Saskatchewan

After Polaris win, Buffy Sainte-Marie reflects on songwriting, protest and music

After 20 albums and a career that has spanned decades, Buffy Sainte-Marie reflects on the meaning of her Polaris Music Prize win.

Says timing and technology big factors in getting message out

After 196 Canada-wide jurors decided on a long list of 40 albums, then a short list of 10 albums, Saskatchewan-born Buffy Sainte-Marie's Power in the Blood was chosen as this year's Polaris Music Prize winner, earning her $50,000 along with the award. 

The album is the 74-year-old's twentieth in her long career. She was born on the Piapot First Nation, northeast of Regina.  

She joined Sheila Coles, host of CBC Saskatchewan's The Morning Edition, to talk about the many facets of her long career.

What the award means

"I'm so thrilled. I didn't think it would come to me, but it's a wonderful prize for several reasons. The first is, I've always been a multi-genre person, and in the 1960s that was a good thing, and now, that's a good thing. But in between, it was a bad thing," she said. "It was very hard to get records played if you were a multi-genre artist [during those years]."

"Second, the fact they do give an artist some money. It's impossible to tour and take your album on the road. I really do appreciate that Polaris recognizes artists and gives them money to support their careers."

On the process of songwriting

A lot of her songs are already in her head, she said. They already have their elements built in.

Referring to the song Generation, she said, "I remember walking around Regina in the 1970s with my dad when they were trying to put that guy on the moon. And my dad said, 'Daughter, they ought to leave that moon alone.' That line was in my head, and I was trying to get to the Rosebud Sioux Reservation for the sun dance [at that time]."

Buffy Sainte-Marie's 'Power in the Blood' wins the 2015 Polaris Music Prize. (True North Records)

"This was the 1970s and I was blacklisted in the U.S. It didn't matter what type of songs I wrote — love songs, rock songs, serious songs like Generation — I couldn't get them played no matter what.

"So I rewrote the song, because I'm on the road all the time. I do these songs on the stage all the time, but audiences couldn't find them. Instead of sending them back to vinyl, I thought, 'Why not re-record them to re-reflect contemporary issues?'"
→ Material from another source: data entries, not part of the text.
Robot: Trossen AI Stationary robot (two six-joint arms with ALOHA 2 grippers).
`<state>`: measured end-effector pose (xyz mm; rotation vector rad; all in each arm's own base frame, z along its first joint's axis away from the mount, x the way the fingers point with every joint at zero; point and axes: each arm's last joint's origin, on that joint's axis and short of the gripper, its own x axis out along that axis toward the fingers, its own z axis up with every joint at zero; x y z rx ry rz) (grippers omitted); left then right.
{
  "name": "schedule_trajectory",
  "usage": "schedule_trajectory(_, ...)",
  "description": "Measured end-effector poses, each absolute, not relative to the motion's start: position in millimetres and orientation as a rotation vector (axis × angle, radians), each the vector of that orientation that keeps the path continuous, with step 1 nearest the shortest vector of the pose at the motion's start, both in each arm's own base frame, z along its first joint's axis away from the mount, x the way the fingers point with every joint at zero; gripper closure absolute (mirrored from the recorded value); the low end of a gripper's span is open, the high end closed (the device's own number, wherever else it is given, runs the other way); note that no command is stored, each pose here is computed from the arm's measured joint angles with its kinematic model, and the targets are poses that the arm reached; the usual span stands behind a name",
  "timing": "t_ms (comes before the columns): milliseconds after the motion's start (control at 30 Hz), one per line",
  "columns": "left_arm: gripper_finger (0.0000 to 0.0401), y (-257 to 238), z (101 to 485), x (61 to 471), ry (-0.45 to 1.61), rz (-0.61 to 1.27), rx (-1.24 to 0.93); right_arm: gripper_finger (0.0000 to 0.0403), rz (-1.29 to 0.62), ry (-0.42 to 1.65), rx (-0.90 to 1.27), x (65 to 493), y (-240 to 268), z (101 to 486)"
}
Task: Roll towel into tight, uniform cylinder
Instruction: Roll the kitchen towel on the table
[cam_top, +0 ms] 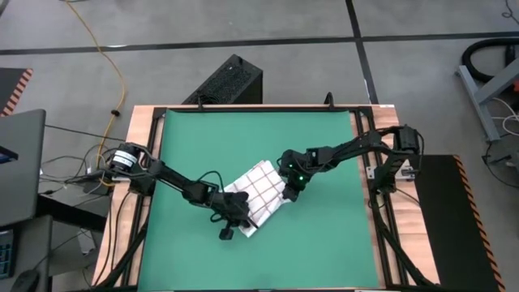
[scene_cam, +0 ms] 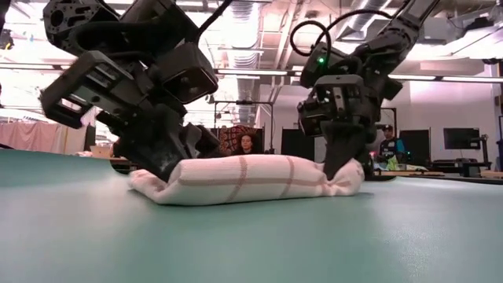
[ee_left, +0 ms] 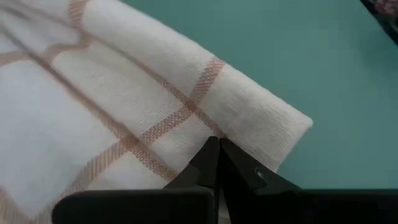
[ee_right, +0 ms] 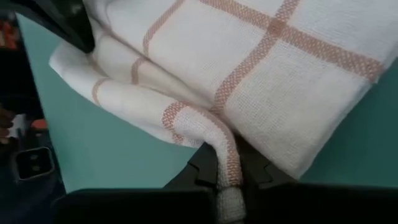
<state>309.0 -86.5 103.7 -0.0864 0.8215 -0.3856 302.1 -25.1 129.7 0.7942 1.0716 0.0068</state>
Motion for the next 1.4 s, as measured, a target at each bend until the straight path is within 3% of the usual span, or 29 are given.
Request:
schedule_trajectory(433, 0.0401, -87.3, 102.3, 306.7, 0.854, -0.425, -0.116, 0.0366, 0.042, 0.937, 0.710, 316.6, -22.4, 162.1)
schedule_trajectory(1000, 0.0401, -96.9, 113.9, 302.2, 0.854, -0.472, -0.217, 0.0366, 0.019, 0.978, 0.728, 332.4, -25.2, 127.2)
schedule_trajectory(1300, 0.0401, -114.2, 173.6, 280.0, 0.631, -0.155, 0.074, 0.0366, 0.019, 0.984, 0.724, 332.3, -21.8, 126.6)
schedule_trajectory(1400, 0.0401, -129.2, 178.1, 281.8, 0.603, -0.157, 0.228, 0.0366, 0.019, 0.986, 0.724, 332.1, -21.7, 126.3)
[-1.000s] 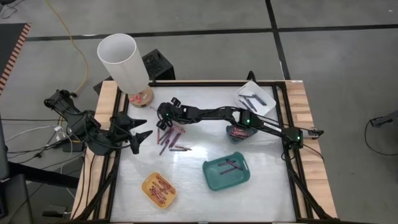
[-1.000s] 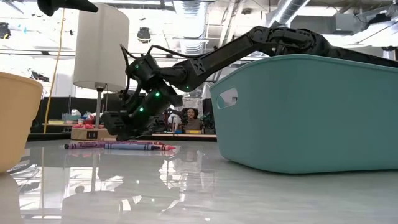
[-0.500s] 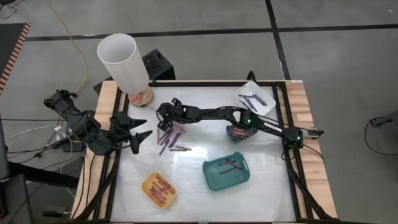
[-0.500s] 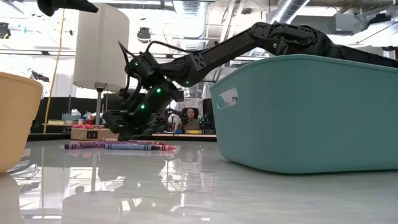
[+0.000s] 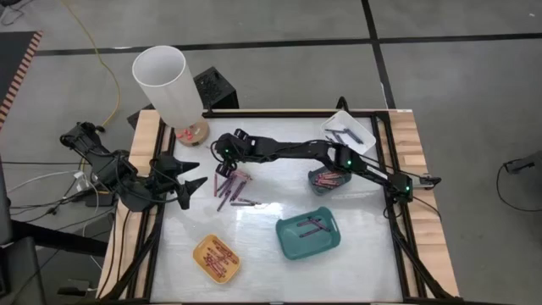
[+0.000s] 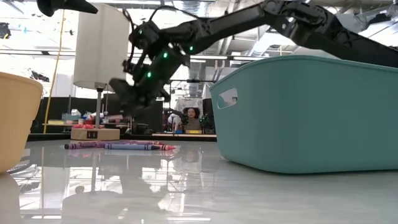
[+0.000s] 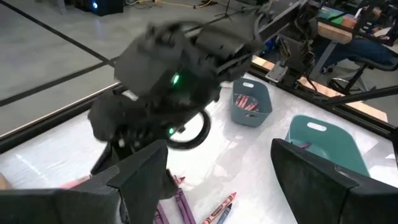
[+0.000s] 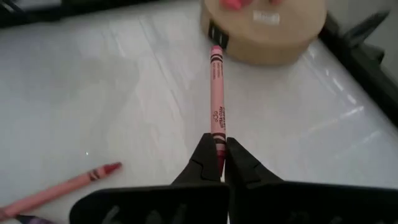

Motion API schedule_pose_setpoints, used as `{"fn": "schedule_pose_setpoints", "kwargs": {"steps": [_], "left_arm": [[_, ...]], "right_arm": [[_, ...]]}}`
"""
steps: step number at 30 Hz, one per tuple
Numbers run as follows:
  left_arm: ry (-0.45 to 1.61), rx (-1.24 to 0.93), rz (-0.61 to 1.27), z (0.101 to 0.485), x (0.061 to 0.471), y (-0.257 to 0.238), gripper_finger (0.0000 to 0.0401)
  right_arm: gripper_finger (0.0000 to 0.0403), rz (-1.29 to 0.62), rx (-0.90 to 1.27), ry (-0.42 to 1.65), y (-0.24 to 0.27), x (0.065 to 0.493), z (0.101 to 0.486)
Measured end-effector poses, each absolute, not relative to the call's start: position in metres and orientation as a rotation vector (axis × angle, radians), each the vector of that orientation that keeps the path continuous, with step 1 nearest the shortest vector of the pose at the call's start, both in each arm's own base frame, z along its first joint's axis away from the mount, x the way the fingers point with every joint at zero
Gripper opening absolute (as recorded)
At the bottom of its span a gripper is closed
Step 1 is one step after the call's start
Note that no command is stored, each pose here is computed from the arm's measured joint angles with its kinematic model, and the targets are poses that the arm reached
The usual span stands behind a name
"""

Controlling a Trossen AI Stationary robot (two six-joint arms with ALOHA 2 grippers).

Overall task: Sort crayons
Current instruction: Put the pink crayon into the dark blue bin

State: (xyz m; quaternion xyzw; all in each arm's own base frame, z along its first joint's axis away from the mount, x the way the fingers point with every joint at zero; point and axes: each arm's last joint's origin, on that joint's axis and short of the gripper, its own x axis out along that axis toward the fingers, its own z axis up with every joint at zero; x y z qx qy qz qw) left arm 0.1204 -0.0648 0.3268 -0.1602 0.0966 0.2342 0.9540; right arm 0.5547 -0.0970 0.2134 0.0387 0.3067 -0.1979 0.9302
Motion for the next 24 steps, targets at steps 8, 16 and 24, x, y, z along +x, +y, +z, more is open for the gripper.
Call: {"fn": "schedule_pose_setpoints", "kwargs": {"steps": [8, 16, 24], "left_arm": [[0.195, -0.327, 0.477, 0.327, 0.120, -0.065, 0.0276], [0.196, -0.327, 0.477, 0.327, 0.120, -0.065, 0.0276], [0.195, -0.334, 0.477, 0.327, 0.120, -0.065, 0.0276]], "right_arm": [[0.0000, -0.396, 0.001, 0.625, -0.095, 0.531, 0.273], [0.0000, -0.408, -0.088, 0.636, -0.093, 0.488, 0.343], [0.0000, -0.420, -0.096, 0.685, -0.092, 0.448, 0.376]]}}
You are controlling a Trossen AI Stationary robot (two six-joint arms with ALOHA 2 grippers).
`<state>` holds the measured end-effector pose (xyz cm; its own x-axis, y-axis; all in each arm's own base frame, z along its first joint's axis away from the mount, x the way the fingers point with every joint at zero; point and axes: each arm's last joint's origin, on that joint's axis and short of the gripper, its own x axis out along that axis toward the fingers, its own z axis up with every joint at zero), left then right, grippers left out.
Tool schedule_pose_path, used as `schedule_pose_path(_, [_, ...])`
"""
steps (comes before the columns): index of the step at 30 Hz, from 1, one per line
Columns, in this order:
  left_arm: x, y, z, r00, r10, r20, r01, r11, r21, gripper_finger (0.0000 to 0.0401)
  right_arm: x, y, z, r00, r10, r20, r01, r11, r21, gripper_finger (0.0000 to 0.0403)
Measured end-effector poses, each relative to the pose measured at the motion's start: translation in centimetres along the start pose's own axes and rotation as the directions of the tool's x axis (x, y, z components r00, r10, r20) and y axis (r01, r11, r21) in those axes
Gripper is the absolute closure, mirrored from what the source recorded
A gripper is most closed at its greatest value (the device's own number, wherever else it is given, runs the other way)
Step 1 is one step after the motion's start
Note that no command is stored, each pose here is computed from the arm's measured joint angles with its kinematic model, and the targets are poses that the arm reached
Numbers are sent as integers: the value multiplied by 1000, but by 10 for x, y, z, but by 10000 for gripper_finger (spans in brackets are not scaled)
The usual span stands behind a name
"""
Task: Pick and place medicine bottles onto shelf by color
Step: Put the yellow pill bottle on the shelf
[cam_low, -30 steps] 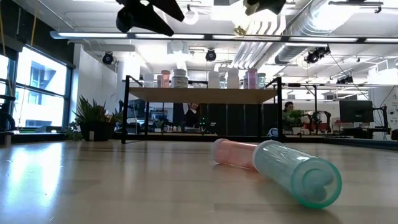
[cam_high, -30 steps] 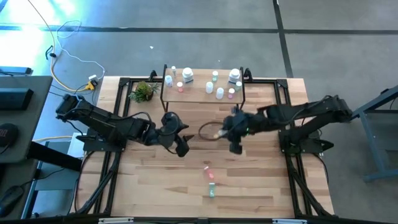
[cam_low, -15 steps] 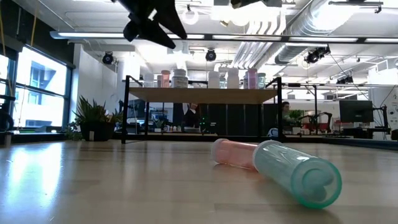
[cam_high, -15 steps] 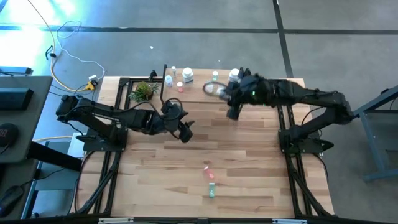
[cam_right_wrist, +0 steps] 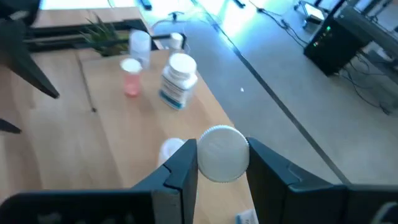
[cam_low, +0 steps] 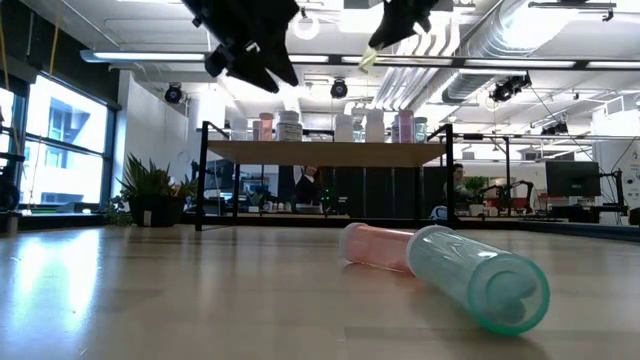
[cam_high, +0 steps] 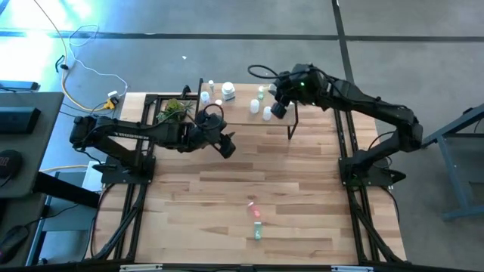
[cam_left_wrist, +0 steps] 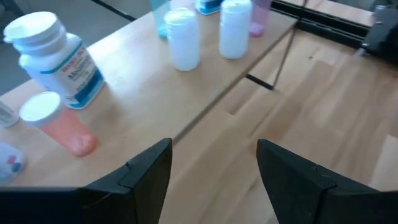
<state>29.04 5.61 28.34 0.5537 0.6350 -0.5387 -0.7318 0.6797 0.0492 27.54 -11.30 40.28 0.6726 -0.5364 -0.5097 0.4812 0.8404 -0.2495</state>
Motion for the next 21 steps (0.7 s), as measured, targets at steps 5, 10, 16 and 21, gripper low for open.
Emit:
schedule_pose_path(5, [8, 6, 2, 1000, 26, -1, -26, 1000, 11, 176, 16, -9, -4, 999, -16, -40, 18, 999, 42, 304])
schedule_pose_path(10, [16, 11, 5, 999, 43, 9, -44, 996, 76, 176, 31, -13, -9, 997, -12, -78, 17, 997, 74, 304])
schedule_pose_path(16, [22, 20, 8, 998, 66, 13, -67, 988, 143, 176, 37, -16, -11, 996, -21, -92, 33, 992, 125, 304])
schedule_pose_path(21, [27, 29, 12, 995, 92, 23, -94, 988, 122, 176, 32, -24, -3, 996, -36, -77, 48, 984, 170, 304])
Her message on First Nations rights 

"With Generation, we were saying things that were too early for their time [in the 1970s]. Most people were not thinking that way. Most people were thinking banks were like, the priest, you know? The church. They wouldn't do anything wrong. Some of us knew better."

"[Today] it's the same message with very few updates necessary. What's different is that people are now able to hear about the message. Now, more people are able to hear about the issues that I'm talking about," Sainte-Marie said, citing the Idle No More movement as an example. 

"The good news about the bad news is that now more people can see it."

"In a way, songs that were too early for their time, that kind of got lost in that blacklist-sandwich, I updated. Generation and several other songs are talking about Idle No More. I'm so proud of people in Saskatchewan who've been involved with Idle No More."